Apache中每个HTTP请求的不可否认性

Question

For the purpose of scientific project I would like to implement in Apache the non-repudiation security service for each HTTP request comming from the remote client. For that purpose I would like to use asymmetric cryptography. I assume that Apache server stores certificates (with public keys) of each legitimate client. Clients securely store their private keys.

In the request there would be client's signature on the chosen HTTP header fields (eg. IP address, requested URL). The signature would be placed in the GET or POST parameters. After each request the non repudiation record should be written to log (I chose Apache's access.log - by default it stores requested URL, IP address, time etc.).

To perform signature check and access control I would like to use mod_rewrite module with RewriteMap and external script doing the job of signature veryfication and access control.
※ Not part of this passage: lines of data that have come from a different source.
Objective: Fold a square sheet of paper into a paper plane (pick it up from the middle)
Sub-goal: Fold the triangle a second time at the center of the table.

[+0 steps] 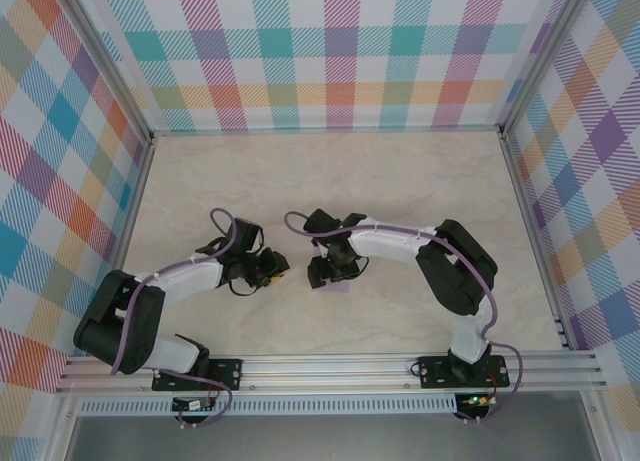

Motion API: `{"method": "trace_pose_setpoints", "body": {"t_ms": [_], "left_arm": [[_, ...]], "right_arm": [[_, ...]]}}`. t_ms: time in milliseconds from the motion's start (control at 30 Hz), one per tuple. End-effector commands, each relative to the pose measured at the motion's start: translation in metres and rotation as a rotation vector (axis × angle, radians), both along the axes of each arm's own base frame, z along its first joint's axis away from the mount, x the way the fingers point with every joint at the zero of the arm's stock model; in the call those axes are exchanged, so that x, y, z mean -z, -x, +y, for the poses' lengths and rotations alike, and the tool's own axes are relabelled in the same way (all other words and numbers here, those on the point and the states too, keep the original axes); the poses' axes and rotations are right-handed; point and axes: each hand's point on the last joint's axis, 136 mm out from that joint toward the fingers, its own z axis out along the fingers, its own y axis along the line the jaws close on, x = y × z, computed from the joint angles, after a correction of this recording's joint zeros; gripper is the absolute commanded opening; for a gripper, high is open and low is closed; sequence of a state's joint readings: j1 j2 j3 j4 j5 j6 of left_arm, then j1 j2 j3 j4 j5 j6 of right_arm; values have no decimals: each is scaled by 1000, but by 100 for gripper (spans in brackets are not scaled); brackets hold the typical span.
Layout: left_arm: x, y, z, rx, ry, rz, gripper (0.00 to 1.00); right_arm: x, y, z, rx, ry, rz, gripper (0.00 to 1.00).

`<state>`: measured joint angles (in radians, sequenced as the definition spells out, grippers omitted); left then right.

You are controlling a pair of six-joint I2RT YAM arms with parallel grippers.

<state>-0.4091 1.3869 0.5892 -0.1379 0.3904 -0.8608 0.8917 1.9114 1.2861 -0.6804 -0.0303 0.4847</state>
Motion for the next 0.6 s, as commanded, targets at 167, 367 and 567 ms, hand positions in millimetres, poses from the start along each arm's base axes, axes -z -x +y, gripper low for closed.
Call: {"method": "trace_pose_setpoints", "body": {"t_ms": [167, 367, 567], "left_arm": [[-6, -2, 29, -102, -42, 13, 32], [0, 1, 29, -97, -39, 29, 32], [4, 4, 30, -100, -40, 37, 32]], "right_arm": [[-26, -5, 21, -40, 48, -121, 55], [-7, 4, 22, -27, 102, -66, 59], [9, 10, 14, -42, 166, -40, 64]]}}
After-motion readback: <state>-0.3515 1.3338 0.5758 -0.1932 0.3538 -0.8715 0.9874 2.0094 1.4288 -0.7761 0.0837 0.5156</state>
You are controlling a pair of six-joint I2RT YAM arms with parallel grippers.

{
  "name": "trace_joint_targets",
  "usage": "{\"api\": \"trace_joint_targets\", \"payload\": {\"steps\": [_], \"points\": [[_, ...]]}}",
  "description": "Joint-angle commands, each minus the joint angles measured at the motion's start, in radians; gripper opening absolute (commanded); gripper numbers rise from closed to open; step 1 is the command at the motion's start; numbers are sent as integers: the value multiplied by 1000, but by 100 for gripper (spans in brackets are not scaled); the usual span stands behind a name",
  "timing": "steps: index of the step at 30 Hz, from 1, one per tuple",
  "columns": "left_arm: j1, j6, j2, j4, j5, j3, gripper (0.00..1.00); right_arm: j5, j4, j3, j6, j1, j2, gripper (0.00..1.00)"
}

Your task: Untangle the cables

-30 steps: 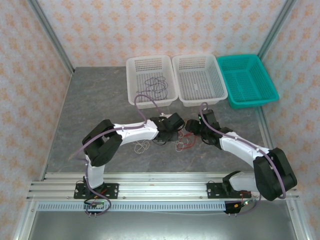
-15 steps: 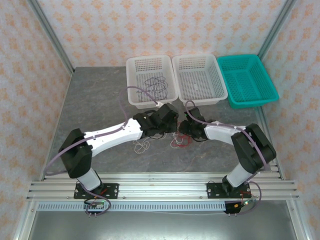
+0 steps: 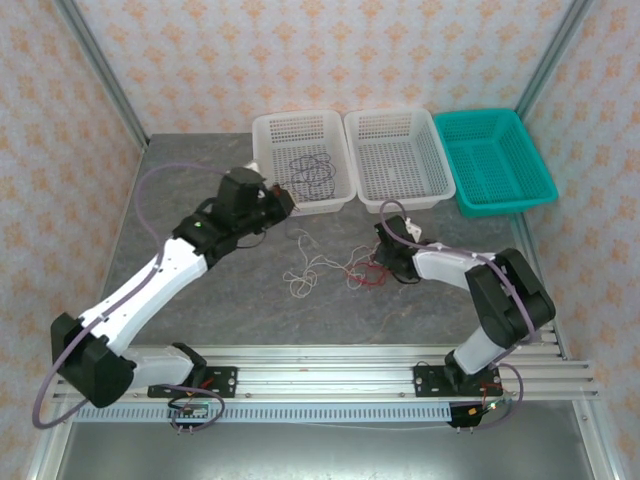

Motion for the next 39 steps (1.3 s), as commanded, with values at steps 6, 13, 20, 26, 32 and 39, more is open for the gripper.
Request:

This is what I did so far:

mod_rewrite rules:

    RewriteEngine on
    RewriteMap d2u "prg:/var/www/script/map-script2.pl"
    RewriteCond "${d2u:%{QUERY_STRING}}" =false
    RewriteRule ^ - [F]

map-script2.pl:

#!/usr/bin/perl
$| = 1; # Turn off I/O buffering
while (<STDIN>) {

#here will be signature and other data extraction from the query string and veryfication

     if( signature verification result ){
        print "true\n";
     }
     else{
        print "false\n";
     }
}

Is there any other way to do this (there might be efficiency problems with using external script)?

Do you see any drawbacks of my solution to the HTTP request non-repudiation?

Answer 1

That would be relatively low performance. It would be more complicated, but higher perormance, in C as an apache module or in Lua as a mod_lua script.